Thick, heavy-pile versions retained warmth for those sequestered in the snowy Atlas Mountains, while flat-woven rugs kept users cool in the sweltering Sahara Desert. The best rugs are found in the labyrinthine medina of Morocco’s ancient capital, Fez. Guides will take you to their friend’s shop under promise of commission rates, but ask instead to visit Coin Berbere (67, Haddadine Talaa Kebira). Pay around 800 dirhams (US$85) for small rugs, and anything from 3,500 dirhams for bigger ones.
Caviar from Russia
Despite being one of the world’s ultimate status symbols, caviar is surprisingly commonplace in Russia; every supermarket sells some. For the best, though, make for a trusted outlet like Moscow’s Gum department store and accompanying Beluga Caviar Bar.
Which kind to get? Black caviar, the real stuff, is the roe of sturgeon from either the Caspian or Black Sea. Lesser red caviar comes from other fish, like salmon. Each type or blend of proper caviar – i.e. sterlet – refers to a different sturgeon species, with Caspian beluga the most esteemed and expensive. At Gum, a 10g tin of beluga caviar costs 2,200 rubles (US$35).
Caviar is best served in small dishes atop plates of ice, which soften it. Vodka is a good accompaniment, but never champagne. If the caviar is good and fresh, the grains won’t stick together; but nor should it seem too watery.
Leather jackets from Argentina
Argentina’s vast numbers of livestock explain its two fortes: meat and leather. Capital city Buenos Aires is a mecca for the latter, but the choice can be dizzying. Material-wise, calf skin is commonest but toughest; most in-demand are lightweight lambskin and goatskin, or carpincho – made from capybara hides – which is what the local gauchos (cowhands) wear.
How to tell good from bad? Check that the stitching is the same colour as the main leather, ensure the material feels soft and supple, and sniff for that distinct leather pong. To be ultra-safe, book a bespoke shopping tour with Shop Hop.
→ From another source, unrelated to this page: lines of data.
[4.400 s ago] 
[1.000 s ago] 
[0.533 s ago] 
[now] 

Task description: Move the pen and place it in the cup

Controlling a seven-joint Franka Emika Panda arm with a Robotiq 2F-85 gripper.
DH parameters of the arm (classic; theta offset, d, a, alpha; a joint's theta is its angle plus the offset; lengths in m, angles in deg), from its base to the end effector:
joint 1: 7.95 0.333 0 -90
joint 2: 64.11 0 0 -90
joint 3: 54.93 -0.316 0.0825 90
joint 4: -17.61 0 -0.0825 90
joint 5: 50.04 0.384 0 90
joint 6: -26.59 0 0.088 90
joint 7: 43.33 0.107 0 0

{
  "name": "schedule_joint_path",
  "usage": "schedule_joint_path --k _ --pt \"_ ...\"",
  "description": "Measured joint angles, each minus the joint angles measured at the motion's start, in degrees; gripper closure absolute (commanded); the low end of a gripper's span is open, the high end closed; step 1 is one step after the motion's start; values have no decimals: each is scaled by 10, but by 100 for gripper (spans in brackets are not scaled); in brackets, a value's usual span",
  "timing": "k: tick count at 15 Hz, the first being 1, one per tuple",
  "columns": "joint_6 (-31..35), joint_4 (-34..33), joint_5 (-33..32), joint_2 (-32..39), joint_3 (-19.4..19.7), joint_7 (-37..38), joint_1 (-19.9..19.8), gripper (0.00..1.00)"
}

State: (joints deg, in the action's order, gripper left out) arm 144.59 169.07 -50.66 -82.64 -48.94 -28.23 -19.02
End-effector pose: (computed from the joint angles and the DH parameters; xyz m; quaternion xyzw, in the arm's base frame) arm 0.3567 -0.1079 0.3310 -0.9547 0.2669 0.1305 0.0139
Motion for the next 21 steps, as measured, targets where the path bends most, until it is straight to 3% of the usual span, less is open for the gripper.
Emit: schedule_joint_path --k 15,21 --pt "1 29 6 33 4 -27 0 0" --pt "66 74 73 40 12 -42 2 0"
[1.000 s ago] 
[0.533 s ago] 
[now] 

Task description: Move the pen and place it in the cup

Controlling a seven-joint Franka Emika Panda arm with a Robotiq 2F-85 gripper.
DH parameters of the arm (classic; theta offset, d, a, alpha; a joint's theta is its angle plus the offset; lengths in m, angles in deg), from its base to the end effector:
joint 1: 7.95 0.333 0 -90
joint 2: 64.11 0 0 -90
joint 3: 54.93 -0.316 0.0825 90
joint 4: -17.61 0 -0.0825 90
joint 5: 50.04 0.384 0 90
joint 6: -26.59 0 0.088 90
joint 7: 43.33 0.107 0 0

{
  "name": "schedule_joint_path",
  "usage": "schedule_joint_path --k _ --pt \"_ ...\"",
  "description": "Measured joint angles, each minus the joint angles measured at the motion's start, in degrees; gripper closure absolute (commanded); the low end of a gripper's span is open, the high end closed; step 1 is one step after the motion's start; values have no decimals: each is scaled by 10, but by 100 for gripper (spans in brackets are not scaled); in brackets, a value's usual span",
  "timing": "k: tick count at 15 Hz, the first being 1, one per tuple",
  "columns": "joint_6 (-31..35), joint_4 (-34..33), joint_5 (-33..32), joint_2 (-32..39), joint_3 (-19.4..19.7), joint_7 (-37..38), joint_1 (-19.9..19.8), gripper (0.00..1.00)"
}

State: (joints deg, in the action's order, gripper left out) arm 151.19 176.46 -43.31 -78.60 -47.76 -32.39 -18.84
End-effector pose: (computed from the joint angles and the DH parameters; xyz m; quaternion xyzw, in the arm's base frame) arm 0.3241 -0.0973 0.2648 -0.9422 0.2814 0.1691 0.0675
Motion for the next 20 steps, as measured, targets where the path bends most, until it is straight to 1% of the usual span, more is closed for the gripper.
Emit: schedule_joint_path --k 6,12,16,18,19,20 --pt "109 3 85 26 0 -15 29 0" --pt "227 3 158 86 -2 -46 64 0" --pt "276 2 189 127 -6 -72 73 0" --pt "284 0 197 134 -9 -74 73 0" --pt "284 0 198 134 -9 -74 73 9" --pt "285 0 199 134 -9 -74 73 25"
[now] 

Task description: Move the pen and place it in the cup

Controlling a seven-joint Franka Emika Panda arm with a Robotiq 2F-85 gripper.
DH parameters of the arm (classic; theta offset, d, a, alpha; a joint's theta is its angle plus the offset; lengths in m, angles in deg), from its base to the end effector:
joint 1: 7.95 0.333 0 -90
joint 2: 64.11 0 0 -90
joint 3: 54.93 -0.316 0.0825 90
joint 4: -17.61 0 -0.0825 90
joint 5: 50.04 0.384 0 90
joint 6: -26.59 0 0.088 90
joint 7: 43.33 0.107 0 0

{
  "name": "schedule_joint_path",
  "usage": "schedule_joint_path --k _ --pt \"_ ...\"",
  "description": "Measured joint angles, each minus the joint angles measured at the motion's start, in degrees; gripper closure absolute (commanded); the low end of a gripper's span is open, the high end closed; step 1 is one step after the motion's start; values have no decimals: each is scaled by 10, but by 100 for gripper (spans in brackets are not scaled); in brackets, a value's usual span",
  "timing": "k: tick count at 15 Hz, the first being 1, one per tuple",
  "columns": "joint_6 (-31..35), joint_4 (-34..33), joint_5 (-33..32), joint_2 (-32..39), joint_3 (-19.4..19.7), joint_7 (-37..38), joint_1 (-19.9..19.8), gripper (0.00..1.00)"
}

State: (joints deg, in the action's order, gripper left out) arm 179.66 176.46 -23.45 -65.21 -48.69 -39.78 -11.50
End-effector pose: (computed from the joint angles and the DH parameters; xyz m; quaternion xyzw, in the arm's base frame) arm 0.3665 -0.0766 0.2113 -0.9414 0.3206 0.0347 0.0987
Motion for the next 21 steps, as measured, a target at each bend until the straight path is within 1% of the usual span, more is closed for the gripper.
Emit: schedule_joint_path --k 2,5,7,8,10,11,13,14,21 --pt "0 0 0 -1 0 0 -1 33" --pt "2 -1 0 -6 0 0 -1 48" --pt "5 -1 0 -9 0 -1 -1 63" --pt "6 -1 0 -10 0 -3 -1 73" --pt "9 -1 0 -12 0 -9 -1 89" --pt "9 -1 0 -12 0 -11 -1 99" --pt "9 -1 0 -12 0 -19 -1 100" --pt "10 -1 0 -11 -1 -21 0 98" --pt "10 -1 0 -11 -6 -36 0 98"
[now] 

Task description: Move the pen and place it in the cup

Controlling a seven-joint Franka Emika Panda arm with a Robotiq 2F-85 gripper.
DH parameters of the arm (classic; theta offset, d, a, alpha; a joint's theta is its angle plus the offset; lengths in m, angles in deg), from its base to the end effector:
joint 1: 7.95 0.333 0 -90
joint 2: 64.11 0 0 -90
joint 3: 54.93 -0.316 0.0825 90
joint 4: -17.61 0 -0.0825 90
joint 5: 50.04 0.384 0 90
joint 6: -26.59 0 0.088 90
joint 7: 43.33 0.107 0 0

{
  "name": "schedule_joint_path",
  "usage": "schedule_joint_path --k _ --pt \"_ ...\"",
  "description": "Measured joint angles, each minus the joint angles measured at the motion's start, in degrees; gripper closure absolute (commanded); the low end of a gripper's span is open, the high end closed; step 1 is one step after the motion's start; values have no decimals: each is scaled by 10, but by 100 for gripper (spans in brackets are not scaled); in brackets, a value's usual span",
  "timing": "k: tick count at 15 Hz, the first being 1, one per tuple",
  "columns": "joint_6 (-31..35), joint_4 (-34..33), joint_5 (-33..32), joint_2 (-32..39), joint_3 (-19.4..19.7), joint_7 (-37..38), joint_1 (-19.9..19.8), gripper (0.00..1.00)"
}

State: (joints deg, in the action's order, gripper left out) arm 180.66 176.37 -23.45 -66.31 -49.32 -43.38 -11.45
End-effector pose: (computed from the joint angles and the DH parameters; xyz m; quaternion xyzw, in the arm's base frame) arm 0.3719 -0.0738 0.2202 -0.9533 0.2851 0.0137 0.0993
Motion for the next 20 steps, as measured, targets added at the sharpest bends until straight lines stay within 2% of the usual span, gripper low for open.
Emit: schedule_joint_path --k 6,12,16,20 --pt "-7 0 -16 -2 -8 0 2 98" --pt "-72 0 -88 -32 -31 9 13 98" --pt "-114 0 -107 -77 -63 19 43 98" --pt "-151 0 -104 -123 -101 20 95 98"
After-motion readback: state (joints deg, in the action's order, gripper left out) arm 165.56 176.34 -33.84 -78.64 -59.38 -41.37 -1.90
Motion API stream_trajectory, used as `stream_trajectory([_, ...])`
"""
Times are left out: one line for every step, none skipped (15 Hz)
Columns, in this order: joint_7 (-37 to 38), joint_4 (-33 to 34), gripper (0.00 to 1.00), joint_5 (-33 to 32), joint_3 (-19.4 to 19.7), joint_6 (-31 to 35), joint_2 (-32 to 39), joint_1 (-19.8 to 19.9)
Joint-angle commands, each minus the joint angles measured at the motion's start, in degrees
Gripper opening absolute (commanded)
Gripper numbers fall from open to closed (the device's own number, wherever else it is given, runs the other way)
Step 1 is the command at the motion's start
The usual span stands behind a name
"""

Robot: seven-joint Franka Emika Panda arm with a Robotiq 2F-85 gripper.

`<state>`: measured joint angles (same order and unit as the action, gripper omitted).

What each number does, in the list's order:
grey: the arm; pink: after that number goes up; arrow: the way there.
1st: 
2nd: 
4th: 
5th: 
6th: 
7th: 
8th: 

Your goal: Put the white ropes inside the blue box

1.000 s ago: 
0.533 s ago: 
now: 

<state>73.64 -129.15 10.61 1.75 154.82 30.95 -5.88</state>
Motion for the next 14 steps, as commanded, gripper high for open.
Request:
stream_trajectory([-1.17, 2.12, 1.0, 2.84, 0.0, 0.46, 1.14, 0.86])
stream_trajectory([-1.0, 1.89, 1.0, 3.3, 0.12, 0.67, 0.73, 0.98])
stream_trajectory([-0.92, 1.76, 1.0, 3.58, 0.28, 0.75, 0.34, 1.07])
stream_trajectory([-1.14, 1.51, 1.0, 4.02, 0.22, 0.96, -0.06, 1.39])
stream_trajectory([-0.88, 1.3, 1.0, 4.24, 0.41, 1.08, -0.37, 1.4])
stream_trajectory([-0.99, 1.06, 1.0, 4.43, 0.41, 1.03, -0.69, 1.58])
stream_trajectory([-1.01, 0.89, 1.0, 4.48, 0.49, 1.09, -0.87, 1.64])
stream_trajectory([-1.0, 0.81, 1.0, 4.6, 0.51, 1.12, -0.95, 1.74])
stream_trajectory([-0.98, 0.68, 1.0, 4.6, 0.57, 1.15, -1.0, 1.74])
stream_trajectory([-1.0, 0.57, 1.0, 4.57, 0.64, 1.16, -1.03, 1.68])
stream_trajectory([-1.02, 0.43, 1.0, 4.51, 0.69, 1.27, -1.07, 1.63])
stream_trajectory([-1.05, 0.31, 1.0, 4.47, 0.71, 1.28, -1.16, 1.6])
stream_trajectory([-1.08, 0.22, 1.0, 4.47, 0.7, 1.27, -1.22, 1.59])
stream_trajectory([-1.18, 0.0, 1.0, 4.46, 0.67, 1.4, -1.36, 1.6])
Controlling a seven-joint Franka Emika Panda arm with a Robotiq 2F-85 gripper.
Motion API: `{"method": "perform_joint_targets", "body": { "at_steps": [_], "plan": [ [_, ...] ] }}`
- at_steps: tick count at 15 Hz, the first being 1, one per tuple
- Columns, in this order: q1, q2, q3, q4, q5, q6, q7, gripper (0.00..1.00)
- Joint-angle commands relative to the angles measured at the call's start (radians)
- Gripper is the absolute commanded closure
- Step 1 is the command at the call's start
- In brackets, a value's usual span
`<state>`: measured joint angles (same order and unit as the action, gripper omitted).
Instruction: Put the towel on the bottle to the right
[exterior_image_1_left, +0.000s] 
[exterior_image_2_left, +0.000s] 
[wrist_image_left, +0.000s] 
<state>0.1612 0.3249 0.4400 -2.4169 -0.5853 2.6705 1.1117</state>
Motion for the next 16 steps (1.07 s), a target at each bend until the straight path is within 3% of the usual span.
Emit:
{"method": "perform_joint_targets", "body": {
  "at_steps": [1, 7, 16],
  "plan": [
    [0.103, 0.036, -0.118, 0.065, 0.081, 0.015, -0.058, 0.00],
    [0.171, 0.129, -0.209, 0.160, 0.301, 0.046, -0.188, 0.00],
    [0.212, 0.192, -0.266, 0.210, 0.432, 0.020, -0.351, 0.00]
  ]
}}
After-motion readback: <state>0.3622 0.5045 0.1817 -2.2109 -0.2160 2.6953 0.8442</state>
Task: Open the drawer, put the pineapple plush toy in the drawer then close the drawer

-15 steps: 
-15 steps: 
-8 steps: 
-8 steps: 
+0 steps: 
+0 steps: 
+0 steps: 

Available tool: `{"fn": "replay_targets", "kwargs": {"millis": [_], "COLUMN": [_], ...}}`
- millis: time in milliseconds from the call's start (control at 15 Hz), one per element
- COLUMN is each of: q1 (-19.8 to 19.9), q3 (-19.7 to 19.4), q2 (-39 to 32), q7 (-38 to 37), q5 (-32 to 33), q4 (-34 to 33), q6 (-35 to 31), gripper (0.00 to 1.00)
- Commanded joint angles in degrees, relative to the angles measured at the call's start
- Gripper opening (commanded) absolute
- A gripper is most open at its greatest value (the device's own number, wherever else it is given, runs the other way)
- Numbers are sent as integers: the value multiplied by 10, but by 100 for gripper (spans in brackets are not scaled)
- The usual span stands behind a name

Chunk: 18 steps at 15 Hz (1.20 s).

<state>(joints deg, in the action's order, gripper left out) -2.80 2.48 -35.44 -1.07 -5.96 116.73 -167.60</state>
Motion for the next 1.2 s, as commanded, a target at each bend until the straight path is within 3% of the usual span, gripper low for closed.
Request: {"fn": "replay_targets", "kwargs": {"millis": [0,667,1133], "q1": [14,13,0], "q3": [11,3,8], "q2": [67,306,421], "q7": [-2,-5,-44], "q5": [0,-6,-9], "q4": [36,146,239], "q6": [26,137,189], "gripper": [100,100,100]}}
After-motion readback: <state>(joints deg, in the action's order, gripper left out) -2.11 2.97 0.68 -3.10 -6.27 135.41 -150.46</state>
Otherwise, ignore the myriad touristy boutiques on Calle Murillo and head instead for a quality tailor like Bettina Rizzi (above). If it’s for a friend, send their measurements in advance; turn-around time is usually in 24 to 36 hours once you’ve settled on the style. You’ll pay roughly 6,000 pesos (US$350).
Comté cheese from France
Comté cheese boasts a Protected Designation of Origin (PDO) from the European Union, which stipulates that it must be made within the Franche-Comté region of eastern France. Made from unpasteurised cow’s milk, it is sometimes – confusingly – called Gruyère de Comté, despite being much milder and more versatile than proper, Swiss gruyère.
Handily, each comté cheese is awarded a score out of 20 by inspectors; those accruing 15 or more points receive a casein label – demonstrated by a green bell logo. Aged comté at 24 to 36 months old is finest, having developing a fine taste, redolent of truffles. It travels well when vacuum-packed.
The Jura town of Poligny is considered comté’s capital. You can visit traditional fruitières (small village cheese dairies) and maturation cellars in surrounding mountain villages like Plasne, or simply buy from a venerable Poligny fromagerie like Vagne (above). You’ll pay about €10 (US$12) per kg.